Information provided
○ ○ ○ ○ ○ ○ ○

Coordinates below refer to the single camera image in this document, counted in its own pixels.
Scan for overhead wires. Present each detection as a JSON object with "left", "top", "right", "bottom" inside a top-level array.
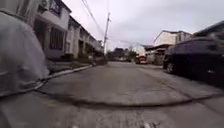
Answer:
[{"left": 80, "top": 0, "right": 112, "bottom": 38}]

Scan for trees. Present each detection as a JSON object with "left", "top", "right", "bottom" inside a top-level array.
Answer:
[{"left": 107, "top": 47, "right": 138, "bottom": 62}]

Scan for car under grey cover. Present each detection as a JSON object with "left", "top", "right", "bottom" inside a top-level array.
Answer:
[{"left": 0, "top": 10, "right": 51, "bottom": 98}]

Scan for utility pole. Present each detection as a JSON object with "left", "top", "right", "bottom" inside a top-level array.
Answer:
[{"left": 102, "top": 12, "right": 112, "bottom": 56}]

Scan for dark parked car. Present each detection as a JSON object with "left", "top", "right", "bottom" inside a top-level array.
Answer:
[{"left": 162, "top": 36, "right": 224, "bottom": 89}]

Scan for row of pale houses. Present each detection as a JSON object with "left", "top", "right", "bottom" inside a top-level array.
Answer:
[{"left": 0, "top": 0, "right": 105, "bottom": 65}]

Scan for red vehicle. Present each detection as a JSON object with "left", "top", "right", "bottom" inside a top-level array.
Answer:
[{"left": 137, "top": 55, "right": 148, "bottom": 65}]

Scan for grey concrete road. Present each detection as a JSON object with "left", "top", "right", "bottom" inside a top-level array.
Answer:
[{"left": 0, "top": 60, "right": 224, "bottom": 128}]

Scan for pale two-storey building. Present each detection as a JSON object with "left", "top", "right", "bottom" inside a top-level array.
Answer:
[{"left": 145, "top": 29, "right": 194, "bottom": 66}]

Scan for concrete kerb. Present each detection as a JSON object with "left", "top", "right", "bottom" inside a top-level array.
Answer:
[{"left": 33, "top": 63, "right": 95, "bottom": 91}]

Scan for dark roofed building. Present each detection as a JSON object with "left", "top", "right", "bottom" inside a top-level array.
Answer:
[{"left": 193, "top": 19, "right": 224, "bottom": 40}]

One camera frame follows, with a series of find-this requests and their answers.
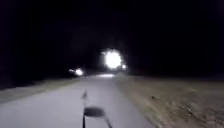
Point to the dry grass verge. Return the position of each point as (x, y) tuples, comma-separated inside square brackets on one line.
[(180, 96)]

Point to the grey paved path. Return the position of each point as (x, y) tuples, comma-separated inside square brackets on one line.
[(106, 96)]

○ ○ ○ ○ ○ ○ ○

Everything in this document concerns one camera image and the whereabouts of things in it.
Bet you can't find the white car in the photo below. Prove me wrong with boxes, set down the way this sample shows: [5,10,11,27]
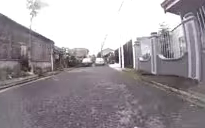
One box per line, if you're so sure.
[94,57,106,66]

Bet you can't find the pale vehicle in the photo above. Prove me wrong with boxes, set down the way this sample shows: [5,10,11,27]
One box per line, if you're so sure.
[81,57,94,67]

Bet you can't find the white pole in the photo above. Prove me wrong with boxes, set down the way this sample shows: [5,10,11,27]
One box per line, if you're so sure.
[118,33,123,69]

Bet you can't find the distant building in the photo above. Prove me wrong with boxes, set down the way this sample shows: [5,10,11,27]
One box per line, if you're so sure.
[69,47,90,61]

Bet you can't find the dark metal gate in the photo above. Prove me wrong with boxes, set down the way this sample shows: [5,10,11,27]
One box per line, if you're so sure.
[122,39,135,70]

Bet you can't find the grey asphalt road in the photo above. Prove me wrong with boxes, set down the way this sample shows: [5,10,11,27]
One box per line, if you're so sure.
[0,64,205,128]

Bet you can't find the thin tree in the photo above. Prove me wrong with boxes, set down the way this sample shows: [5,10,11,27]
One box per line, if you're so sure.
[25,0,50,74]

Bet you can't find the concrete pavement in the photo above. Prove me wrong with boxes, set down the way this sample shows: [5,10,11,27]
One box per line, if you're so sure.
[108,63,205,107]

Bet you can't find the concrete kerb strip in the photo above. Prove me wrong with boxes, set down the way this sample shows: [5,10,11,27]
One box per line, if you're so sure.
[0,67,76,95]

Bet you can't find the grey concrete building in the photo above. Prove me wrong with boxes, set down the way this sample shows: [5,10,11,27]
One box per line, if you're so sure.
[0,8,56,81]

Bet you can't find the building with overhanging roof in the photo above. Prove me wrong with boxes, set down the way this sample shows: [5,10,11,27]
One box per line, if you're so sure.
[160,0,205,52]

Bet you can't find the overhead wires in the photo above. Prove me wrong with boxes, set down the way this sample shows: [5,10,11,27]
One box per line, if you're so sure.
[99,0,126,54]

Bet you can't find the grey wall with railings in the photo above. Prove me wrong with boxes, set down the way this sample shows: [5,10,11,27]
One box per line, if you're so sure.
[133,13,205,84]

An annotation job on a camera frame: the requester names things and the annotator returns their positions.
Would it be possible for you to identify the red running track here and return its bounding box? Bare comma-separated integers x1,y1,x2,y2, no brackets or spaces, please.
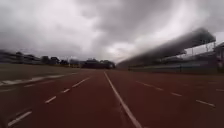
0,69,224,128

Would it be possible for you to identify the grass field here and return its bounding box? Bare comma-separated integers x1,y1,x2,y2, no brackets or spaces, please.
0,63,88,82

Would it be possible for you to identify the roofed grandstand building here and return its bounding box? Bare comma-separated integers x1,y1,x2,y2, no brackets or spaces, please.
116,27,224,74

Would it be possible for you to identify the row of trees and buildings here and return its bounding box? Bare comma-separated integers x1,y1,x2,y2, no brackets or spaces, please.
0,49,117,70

○ ○ ○ ○ ○ ○ ○

What you will do
Reproduce exactly the stretch of the material above that starts at the line with "Bet you can't find the dark" and ends at the line with "Bet you can't find the concrete kerb", both included, and nothing else.

Task solution
Bet you can't find the dark metal gate in the photo above. Prove me wrong with boxes, set down the way this sample shows: [5,10,11,27]
One box per line, if you're so sure.
[122,39,135,70]

Bet you can't find the grey asphalt road in the photo above. Prove me wrong with boxes, set down the way this sample shows: [5,10,11,27]
One box per line, if you're so sure.
[0,64,205,128]

Bet you can't find the thin tree in the photo above. Prove me wrong with boxes, set down the way this sample shows: [5,10,11,27]
One box per line, if you're so sure.
[25,0,50,74]

Bet you can't find the concrete pavement in the photo above. Prove me wrong with boxes, set down the way this sample shows: [5,10,11,27]
One box per line, if you're so sure.
[108,63,205,107]

Bet you can't find the concrete kerb strip in the photo above. Prove me wrong with boxes, set down the way this sample shows: [5,10,11,27]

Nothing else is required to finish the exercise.